- Opening Delimiter -
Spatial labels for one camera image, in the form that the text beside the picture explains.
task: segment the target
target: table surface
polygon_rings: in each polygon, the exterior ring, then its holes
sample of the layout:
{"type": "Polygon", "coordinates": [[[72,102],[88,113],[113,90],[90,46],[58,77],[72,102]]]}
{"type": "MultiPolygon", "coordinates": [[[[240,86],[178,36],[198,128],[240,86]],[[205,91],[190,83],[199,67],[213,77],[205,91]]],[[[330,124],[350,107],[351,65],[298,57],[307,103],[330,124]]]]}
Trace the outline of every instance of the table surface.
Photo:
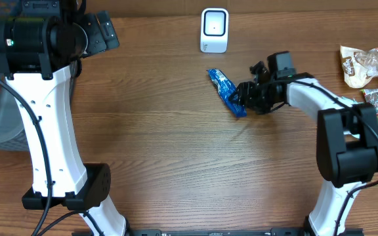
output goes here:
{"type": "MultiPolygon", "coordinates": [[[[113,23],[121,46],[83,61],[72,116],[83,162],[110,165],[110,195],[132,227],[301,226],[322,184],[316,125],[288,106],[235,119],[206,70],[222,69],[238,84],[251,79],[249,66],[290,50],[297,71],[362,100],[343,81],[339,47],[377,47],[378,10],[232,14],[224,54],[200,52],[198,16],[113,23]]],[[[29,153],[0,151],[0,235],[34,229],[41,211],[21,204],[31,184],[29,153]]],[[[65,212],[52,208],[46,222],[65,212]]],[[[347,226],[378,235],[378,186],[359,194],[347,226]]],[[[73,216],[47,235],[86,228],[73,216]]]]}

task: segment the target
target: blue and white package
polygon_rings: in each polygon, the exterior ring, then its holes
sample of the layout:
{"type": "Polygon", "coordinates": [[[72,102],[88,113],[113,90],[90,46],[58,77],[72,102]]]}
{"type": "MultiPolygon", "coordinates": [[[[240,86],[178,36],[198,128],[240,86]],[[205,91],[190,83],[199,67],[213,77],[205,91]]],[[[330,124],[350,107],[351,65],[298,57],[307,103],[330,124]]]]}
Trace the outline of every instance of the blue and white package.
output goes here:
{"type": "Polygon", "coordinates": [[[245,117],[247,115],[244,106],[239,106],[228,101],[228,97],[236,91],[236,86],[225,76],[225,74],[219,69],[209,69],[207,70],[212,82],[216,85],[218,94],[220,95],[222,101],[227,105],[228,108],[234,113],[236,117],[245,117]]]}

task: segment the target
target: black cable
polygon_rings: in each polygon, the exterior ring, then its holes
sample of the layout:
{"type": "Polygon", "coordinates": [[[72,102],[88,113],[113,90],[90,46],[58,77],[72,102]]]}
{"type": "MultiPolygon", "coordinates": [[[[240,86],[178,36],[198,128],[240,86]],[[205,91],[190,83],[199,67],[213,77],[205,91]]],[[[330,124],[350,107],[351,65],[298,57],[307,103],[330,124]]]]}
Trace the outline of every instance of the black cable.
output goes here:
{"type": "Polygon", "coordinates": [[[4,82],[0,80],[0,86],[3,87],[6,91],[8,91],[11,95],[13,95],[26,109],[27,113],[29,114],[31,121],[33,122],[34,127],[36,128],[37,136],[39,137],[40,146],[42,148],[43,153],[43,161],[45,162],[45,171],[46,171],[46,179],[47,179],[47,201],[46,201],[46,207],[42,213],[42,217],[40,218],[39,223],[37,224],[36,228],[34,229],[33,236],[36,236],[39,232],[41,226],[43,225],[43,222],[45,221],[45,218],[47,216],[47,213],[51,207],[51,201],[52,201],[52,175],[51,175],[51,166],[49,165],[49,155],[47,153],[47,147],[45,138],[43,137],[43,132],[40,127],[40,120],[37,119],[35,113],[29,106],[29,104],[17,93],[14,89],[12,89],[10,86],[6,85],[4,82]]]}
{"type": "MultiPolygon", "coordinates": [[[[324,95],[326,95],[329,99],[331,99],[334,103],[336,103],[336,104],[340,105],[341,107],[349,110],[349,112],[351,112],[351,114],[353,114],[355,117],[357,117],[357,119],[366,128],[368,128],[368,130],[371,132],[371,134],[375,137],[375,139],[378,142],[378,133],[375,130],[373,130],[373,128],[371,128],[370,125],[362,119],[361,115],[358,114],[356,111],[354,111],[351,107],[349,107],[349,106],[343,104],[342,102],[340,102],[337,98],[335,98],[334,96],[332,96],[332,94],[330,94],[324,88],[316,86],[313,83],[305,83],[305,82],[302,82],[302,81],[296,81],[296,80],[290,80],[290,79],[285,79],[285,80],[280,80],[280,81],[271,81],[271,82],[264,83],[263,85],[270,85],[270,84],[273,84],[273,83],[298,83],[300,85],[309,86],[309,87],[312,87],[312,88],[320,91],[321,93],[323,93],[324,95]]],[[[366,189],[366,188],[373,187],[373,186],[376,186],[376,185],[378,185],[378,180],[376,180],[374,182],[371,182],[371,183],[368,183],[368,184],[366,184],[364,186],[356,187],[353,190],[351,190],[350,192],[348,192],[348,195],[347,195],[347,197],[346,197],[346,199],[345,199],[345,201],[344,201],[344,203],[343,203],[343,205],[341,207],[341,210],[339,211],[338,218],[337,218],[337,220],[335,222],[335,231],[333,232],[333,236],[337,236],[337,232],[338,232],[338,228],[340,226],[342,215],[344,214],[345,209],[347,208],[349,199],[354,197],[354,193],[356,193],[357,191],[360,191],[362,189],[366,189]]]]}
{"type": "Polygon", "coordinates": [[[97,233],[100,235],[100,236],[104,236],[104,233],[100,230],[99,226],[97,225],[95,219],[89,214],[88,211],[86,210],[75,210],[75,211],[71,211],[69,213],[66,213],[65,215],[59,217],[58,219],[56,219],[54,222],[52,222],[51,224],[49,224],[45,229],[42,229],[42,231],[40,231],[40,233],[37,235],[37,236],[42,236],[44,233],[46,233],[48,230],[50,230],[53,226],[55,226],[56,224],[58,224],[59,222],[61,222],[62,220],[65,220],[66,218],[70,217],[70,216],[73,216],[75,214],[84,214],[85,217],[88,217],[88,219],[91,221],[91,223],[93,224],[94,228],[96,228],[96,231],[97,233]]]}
- Closing Delimiter -
- Opening Delimiter -
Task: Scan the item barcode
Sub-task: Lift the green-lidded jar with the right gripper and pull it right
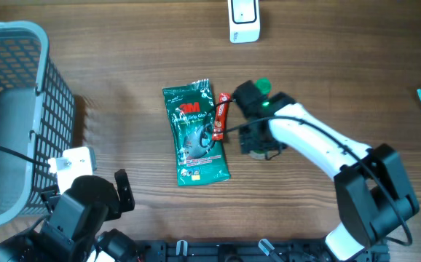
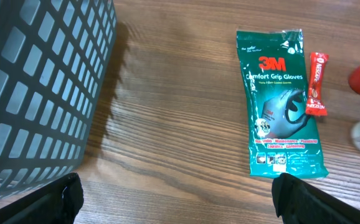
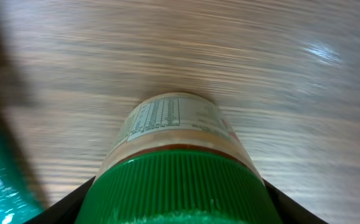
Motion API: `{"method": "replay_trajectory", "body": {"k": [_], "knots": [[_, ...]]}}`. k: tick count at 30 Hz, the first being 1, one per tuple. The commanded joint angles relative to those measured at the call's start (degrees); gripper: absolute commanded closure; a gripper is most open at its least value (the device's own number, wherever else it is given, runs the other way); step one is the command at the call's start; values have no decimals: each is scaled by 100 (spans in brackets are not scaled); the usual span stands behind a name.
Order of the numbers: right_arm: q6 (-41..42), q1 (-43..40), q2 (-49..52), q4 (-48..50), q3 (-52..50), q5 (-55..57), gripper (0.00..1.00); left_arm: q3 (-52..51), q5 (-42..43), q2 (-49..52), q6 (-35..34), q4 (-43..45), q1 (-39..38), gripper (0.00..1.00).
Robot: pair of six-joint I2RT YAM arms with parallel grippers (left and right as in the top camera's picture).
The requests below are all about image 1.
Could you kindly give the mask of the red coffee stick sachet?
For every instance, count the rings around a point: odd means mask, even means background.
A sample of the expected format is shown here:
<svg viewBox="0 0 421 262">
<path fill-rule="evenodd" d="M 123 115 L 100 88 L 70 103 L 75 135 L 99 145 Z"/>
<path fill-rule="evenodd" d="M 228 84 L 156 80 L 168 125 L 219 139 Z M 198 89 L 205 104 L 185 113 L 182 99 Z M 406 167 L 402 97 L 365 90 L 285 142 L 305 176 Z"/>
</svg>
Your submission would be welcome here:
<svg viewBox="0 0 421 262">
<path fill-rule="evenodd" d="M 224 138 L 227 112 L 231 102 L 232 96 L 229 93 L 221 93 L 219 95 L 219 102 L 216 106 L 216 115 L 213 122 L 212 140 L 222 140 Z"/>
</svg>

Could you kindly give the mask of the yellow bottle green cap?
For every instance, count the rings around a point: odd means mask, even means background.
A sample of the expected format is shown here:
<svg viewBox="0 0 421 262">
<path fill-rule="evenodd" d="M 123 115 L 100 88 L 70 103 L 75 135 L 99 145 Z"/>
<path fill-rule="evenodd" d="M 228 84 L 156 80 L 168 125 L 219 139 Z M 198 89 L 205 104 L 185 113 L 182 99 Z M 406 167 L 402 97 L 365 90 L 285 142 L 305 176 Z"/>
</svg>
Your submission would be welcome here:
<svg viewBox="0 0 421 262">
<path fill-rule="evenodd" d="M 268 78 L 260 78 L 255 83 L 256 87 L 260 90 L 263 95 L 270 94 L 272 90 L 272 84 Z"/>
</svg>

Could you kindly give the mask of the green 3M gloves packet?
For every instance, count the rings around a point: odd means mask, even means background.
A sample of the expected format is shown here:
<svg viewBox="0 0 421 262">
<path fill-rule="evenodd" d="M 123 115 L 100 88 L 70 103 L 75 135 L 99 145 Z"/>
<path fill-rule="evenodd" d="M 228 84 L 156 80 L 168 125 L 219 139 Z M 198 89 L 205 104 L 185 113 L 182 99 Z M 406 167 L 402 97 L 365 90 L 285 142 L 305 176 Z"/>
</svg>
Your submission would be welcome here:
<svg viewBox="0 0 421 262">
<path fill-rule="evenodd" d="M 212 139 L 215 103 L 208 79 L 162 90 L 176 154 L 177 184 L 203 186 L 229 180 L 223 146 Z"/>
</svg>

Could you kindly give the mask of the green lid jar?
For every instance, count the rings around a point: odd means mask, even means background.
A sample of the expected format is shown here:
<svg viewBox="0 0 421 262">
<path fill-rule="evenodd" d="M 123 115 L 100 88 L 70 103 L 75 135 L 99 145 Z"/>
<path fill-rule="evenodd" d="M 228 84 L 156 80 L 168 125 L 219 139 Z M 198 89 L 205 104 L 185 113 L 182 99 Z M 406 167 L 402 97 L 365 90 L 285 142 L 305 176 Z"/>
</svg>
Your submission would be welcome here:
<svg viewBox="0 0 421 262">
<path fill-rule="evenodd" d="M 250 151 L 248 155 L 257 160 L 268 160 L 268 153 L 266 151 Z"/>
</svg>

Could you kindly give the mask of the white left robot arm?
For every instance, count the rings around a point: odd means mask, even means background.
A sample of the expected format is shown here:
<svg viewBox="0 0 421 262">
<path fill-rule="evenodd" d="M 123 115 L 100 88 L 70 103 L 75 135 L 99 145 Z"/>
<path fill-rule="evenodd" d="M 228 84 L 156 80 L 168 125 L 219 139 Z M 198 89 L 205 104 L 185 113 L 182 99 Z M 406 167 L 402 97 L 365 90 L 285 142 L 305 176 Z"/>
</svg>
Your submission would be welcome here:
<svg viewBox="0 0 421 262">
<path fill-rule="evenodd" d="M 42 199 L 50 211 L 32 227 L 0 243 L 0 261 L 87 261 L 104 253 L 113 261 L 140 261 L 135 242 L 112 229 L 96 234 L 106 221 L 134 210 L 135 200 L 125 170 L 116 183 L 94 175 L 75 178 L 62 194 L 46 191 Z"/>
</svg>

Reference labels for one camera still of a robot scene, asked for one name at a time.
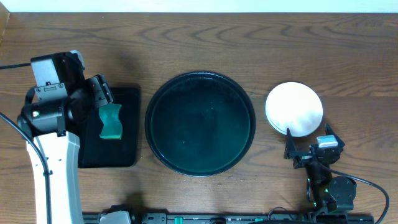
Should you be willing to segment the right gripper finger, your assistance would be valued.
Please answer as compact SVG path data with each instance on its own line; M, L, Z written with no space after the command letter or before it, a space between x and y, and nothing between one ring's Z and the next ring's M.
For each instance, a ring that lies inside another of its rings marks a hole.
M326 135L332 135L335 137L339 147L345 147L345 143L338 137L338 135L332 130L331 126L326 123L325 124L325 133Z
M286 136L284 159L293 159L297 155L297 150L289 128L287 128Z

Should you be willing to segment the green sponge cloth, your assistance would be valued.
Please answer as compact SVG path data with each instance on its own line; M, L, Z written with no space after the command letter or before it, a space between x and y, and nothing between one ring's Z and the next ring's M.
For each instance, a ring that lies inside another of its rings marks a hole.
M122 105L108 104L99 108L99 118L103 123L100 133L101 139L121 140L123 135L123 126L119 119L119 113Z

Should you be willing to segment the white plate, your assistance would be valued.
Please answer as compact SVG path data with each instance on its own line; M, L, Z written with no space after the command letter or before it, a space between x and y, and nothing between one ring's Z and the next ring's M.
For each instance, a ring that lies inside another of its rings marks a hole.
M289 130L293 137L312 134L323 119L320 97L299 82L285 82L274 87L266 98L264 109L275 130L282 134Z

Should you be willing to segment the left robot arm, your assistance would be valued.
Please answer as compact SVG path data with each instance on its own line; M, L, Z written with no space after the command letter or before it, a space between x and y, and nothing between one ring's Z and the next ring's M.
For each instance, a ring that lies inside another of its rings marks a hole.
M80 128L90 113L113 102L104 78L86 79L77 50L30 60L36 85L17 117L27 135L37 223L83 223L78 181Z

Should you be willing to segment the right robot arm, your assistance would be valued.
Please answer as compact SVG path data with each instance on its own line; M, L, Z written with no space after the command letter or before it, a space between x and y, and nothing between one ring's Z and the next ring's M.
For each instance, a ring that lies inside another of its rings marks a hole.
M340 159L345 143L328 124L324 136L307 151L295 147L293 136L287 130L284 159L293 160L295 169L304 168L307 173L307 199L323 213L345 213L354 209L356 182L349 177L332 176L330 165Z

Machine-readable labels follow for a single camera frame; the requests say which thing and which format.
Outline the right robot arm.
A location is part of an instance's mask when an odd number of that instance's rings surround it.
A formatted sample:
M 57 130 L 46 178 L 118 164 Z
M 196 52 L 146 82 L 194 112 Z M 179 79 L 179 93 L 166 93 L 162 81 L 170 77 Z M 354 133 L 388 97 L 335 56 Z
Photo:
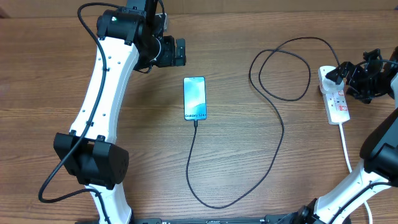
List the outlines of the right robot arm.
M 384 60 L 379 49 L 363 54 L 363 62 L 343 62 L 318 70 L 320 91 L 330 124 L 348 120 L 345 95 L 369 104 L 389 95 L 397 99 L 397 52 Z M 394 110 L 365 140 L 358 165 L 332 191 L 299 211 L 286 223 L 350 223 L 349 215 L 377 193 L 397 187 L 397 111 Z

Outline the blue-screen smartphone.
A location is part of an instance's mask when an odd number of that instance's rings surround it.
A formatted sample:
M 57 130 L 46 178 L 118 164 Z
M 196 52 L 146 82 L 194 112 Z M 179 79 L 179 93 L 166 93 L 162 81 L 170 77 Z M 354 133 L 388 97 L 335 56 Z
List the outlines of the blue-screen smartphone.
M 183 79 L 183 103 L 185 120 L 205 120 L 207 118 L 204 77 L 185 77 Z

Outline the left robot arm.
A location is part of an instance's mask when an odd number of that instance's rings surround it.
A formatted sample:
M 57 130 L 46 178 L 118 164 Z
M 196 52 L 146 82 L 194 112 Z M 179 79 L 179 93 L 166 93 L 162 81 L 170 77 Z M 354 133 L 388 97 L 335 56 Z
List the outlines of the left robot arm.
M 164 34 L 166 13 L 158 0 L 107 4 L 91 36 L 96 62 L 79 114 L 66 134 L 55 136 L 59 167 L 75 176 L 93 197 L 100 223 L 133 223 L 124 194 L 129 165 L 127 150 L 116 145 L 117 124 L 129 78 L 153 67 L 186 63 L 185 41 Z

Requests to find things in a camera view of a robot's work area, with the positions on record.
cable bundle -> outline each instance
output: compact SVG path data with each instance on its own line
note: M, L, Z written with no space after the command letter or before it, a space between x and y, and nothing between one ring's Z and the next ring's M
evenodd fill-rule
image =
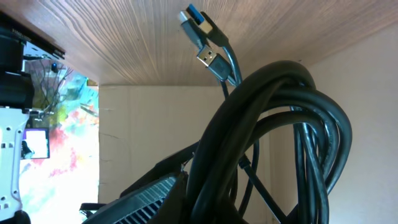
- Closing Delimiter -
- Opening Delimiter -
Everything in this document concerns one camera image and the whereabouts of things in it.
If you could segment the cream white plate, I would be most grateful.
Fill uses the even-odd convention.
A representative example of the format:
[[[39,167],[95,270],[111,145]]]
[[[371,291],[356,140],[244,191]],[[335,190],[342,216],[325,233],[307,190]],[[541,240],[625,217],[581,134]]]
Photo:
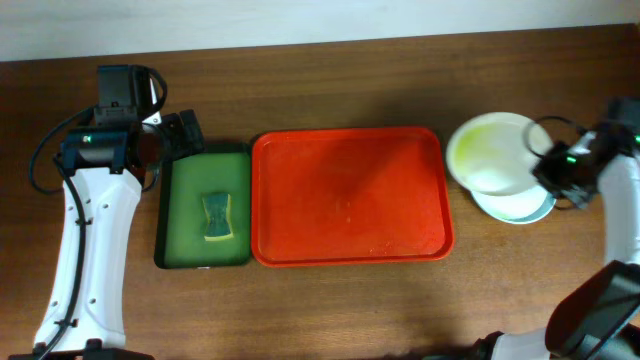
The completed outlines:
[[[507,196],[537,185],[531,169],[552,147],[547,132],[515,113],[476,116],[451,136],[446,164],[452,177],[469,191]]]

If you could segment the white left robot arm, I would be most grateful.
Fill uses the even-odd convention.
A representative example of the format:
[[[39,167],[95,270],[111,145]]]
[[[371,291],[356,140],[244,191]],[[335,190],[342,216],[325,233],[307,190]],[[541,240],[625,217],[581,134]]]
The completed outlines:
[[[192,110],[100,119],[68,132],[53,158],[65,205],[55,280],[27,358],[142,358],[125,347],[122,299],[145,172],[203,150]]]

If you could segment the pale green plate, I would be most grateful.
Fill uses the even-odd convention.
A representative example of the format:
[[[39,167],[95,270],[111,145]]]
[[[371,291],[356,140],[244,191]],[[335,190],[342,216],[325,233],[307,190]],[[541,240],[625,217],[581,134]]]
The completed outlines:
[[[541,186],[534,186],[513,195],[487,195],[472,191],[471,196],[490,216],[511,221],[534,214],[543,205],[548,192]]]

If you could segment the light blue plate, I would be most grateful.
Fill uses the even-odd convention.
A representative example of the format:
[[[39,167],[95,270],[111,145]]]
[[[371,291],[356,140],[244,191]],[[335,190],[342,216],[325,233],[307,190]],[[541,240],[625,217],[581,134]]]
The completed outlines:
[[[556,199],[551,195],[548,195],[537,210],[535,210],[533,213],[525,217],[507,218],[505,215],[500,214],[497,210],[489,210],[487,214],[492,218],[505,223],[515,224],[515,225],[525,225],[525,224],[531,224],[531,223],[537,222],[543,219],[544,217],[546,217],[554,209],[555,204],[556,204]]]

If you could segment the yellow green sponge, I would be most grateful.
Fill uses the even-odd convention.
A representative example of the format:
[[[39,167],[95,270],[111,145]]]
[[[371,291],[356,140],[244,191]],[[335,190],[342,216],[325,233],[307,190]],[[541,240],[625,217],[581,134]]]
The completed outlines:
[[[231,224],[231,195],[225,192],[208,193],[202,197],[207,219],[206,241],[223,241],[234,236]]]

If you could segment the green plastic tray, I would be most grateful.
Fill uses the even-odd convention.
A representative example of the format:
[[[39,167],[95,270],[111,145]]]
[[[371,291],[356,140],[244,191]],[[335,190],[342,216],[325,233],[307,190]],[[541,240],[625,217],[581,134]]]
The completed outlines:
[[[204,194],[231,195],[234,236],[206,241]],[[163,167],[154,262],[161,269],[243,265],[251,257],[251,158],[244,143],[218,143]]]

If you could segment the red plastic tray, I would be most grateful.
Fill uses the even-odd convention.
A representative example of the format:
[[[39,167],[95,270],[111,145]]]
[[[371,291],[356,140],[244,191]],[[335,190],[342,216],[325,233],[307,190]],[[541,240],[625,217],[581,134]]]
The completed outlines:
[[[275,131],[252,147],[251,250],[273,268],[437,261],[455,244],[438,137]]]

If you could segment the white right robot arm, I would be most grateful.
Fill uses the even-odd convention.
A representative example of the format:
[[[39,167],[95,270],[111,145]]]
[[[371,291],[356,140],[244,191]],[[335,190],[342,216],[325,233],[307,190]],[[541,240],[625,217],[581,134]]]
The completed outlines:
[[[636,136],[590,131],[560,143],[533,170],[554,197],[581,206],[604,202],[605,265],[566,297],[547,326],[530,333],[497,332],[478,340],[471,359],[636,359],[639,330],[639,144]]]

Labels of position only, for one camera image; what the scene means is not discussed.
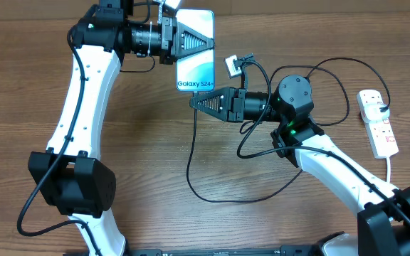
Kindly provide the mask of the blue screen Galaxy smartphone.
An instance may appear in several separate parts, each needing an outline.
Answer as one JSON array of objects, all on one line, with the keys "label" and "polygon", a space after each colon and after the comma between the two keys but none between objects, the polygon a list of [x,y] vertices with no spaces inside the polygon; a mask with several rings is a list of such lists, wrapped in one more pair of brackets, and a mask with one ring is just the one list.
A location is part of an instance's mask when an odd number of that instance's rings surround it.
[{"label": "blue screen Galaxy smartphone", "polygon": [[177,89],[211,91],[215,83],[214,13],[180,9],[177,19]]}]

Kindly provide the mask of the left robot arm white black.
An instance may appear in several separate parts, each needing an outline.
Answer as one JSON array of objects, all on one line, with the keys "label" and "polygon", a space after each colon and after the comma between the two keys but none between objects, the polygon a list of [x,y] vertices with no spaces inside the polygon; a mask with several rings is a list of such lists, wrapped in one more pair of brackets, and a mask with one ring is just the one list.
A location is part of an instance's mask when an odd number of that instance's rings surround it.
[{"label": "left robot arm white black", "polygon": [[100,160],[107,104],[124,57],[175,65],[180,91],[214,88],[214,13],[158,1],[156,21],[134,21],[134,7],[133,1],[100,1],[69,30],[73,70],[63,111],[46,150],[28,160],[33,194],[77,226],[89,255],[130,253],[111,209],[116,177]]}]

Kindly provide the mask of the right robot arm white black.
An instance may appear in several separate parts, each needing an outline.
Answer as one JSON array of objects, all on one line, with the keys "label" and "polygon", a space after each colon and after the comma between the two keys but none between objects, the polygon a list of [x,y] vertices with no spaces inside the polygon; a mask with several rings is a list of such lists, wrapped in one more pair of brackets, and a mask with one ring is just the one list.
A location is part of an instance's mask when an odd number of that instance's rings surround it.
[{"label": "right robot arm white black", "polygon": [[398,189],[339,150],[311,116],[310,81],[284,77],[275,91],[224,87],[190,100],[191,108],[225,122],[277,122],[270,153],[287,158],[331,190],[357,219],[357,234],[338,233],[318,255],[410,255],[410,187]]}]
- Closing Delimiter -
§ ASSIGNMENT
Only the number is wanted: how many lines in the preceding entries hold the string "plastic"?

§ RESULT
2